Bongkahan yang keempat meledak menjadi Muvuh Buhkui Lehkan Pulun Pulu’ Muvuh Kuvung Bahen Duhung, yang menjadi cikal bakal manusia Kolimoi. Yaitu muvuh inai Tingang, dan muvuh Inai Olling. Mereka ini juga merupakan orang-orang sakti, tetapi tingkatannya masih satu tingkat di bawah manusia Kollimoi yang merupakan hasil ledakan Hitan Pihtu’ Kungan yang ke tiga.
Bongkahan yang ke lima meledak menjadi Lluung raja para makhluk gaib yang jahat dan dia berdiam di lautan.
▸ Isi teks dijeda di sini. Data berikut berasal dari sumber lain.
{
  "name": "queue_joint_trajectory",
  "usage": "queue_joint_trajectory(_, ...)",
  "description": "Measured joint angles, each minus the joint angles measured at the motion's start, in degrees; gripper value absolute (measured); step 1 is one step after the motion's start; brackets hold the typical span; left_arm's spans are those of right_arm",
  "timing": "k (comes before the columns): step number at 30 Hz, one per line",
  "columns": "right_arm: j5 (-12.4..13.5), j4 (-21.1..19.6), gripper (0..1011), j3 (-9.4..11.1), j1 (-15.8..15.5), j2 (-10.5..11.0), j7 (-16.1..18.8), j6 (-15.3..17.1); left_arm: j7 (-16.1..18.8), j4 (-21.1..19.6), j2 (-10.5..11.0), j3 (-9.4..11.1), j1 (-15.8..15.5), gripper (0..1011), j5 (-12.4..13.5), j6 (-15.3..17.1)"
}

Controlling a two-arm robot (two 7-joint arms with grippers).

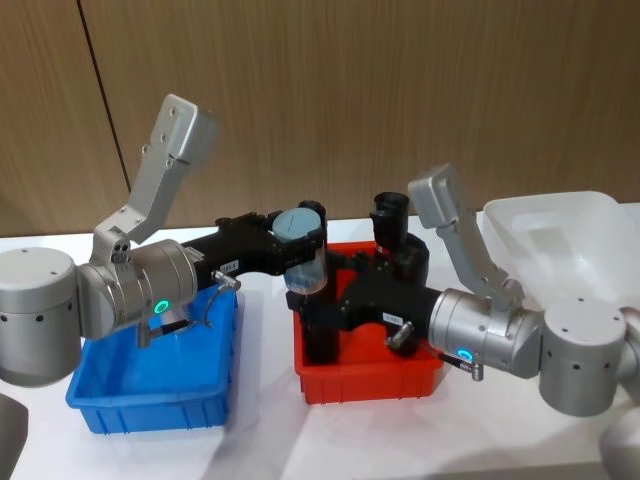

Itulah sebabnya konon ceritanya menurut kepercayaan masyarakat Uut Danum segala jenis penyakit itu lebih banyak berasal dari lautan.
Bongkahan yang ke enam meledak ke dalam Pinda’ Danum (dalam perut bumi atau dunia bawah) dan menjadi manusia di dalam perut bumi, yaitu muvuh Inai Pongeran Llihtih Mukan Tava’ Asan Jo’ Torusan Tolluk Llangan Mocon Tollingan Cahai Hitan, yang pada akhirnya nanti menurunkan sampai ke Tambun yang merupakan salah satu ksatria besar di jaman Tahtum.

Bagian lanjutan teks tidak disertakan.